Двадцатого марта я предпринял поездку к своим родственникам, жившим неподалёку, чтобы уладить кое-какие дела. Приветливо пообщавшись, мы быстро решили все вопросы, и уже в полдень, уклонившись от предложения остаться погостить пару дней, я отправился домой, наслаждаюсь прекрасной погодой ранней весны. Как и многие, полагаю, я обожал это чудесное время, поэтому обратный путь – порядка двадцати километров – я решил пройти пешком. Я намеревался быть дома в вечерних сумерках, чтобы с упоением погрузиться в ванну, а затем – в сладкие сны. Так и было бы, вероятно, если бы не нечто такое, что раз и навсегда перевернуло всю мою жизнь…
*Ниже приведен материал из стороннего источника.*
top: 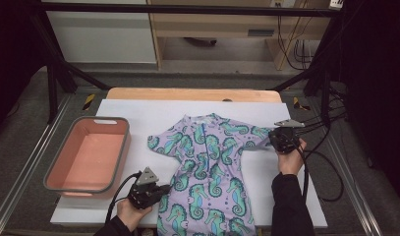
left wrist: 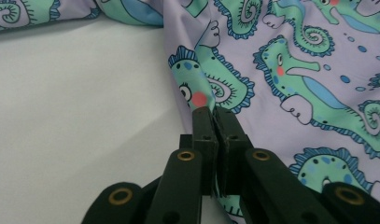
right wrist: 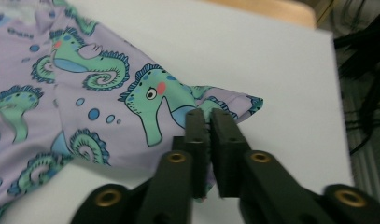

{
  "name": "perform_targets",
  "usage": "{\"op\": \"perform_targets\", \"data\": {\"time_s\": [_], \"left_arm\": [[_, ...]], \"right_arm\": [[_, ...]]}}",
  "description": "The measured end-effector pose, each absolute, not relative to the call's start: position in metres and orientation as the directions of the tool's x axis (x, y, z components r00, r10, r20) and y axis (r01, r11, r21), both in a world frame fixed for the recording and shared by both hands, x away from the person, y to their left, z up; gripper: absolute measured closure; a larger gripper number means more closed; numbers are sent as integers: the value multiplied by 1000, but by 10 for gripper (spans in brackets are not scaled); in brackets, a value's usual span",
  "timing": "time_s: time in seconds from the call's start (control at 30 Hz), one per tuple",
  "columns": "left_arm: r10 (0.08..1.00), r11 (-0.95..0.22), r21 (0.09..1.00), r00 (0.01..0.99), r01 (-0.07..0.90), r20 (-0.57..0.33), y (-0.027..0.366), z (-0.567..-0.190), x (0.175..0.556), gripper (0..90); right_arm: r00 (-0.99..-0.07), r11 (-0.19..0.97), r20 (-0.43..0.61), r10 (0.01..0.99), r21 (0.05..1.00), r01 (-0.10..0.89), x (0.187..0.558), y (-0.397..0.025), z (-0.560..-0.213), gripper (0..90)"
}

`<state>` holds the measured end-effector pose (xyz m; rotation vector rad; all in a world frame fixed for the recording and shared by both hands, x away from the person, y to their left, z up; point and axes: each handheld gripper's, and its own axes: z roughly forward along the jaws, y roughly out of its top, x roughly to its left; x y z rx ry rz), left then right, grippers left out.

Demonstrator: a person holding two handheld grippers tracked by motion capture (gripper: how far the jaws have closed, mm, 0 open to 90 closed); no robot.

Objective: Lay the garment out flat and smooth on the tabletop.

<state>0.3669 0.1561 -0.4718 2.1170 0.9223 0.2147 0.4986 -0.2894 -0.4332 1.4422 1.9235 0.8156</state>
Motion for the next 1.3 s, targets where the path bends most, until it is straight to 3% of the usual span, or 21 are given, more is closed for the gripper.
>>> {"op": "perform_targets", "data": {"time_s": [0.07, 0.13, 0.2, 0.4, 0.57, 0.7, 0.9, 1.07, 1.3], "left_arm": [[677, -415, 730, 720, 543, -152, 156, -471, 367, 867], [677, -409, 729, 719, 549, -161, 158, -470, 367, 847], [683, -407, 728, 713, 552, -158, 159, -468, 369, 754], [707, -405, 748, 698, 526, -109, 167, -454, 383, 357], [729, -348, 765, 669, 542, -143, 171, -446, 410, 197], [759, -324, 758, 633, 566, -148, 172, -443, 435, 139], [825, -268, 758, 548, 594, -138, 175, -450, 473, 145], [860, -277, 768, 505, 577, -69, 178, -464, 490, 235], [886, -293, 749, 464, 595, -22, 179, -475, 503, 408]], "right_arm": [[-250, 232, -95, 964, 761, 606, 497, -290, -438, 681], [-282, 210, -43, 959, 775, 596, 494, -289, -443, 599], [-322, 213, -18, 946, 784, 583, 489, -285, -445, 487], [-463, 225, 72, 884, 801, 555, 461, -262, -445, 363], [-560, 266, 108, 821, 795, 544, 432, -241, -449, 329], [-608, 297, 130, 783, 780, 551, 413, -230, -456, 334], [-625, 341, 130, 770, 744, 575, 393, -223, -468, 398], [-622, 352, 134, 771, 724, 593, 383, -225, -474, 488], [-623, 367, 146, 769, 697, 616, 379, -224, -478, 691]]}}
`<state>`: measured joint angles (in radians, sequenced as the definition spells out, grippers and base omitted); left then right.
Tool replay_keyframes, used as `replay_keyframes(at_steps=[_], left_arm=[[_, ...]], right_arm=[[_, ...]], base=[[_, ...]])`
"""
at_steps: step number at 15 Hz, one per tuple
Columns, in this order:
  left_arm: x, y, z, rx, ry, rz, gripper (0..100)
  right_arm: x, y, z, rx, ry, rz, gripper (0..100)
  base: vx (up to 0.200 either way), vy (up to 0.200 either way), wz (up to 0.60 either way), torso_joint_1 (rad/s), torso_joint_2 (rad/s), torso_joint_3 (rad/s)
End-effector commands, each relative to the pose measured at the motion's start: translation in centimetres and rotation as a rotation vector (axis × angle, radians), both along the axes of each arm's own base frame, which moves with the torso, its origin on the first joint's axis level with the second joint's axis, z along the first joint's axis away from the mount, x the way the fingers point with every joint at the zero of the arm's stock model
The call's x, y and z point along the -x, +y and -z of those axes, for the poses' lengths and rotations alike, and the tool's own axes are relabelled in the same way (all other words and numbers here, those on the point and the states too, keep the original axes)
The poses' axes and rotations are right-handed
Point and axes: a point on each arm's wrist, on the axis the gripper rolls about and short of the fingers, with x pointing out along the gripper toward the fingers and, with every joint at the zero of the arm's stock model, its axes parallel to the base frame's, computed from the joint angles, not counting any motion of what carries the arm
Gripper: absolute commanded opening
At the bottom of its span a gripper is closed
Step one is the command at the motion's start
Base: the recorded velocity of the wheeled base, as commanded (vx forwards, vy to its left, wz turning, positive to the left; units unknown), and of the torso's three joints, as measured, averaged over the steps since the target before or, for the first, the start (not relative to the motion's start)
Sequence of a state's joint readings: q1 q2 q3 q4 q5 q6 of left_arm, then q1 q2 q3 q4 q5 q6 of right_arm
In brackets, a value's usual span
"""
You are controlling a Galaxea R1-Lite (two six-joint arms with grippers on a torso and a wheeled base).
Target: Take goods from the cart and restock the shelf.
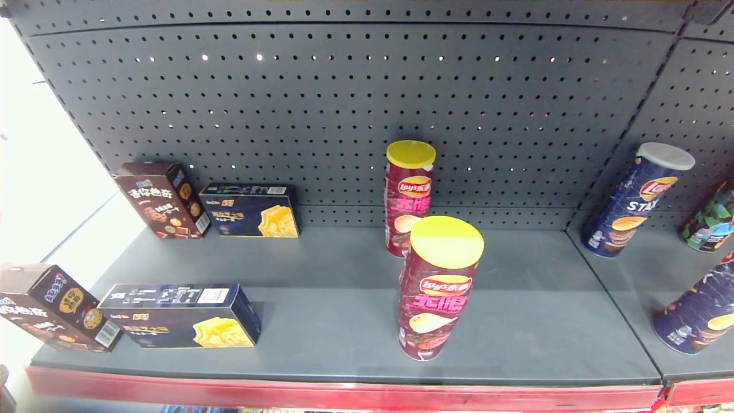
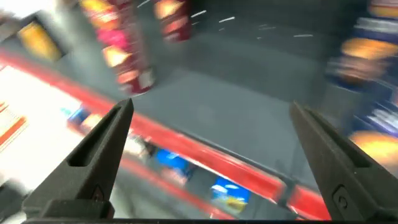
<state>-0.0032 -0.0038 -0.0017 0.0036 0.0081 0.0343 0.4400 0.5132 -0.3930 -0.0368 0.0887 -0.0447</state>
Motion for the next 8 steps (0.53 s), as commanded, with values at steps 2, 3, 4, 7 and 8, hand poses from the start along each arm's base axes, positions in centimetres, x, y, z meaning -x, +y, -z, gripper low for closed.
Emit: replay_keyframes(at_steps=[2,3,4,7,8], left_arm=[[0.0,0.0,0.0,0.0,0.005,0.006,100],[0.0,0.0,0.0,0.0,0.003,0.008,100],[0.0,0.0,0.0,0.0,0.003,0.008,100],[0.0,0.0,0.0,0.011,0.005,0.008,100],[0.0,0.0,0.0,0.011,0.005,0.008,100]], right_arm=[[-5.6,4.5,-1.1,0.138,0.198,-0.167,100],[-6.4,5.3,-0.7,0.161,0.222,-0.177,100],[-6.8,5.8,-0.4,0.178,0.242,-0.188,100],[-8.0,7.3,0.1,0.22,0.293,-0.212,100],[-9.0,8.2,0.3,0.239,0.321,-0.213,100]], base=[[0.0,0.0,0.0,0.0,0.0,0.0],[0.0,0.0,0.0,0.0,0.0,0.0],[0.0,0.0,0.0,0.0,0.0,0.0],[0.0,0.0,0.0,0.0,0.0,0.0],[0.0,0.0,0.0,0.0,0.0,0.0]])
Как я уже говорил, в прекрасном расположении духа я направился домой через чудесные живописные поля моей прекрасной родины, которую я так любил и которая ныне обращена в столь беспросветный кошмар и ужас, исхода которому нет. Напевая весёлые мотивы, я шёл, срывая полевые цветы, окутанный весенним ветерком. Примерно через два часа я, двигаясь вдоль реки, ведущей меня безошибочно в город, увидел, как справа от меня, метрах в ста, прямо в земле открывается гигантский люк. Ошарашенный этим зрелищем, я оцепенел, а ещё через мгновенье из люка вынырнул ослепительно блестящий диск и, на миг замерев, беззвучно скрылся в небесной выси. Так же беззвучно и довольно быстро закрылся и люк в земле. Всё это произошло буквально за две минуты – те две минуты, которые навсегда изменили мою жизнь…

Выдохнув, я был вынужден присесть, ибо ноги не держали меня. Моё сердце бешено колотилось, а дыхание перехватило так, что я был близок к обмороку. Прошло не менее десяти минут, прежде чем я пришёл в себя и попытался мыслить здраво. Полевые цветы в моей руке нелепо дрожали – действительно, меня всего колотило… «Господи», - пробормотал я, - «что ж это было-то?..».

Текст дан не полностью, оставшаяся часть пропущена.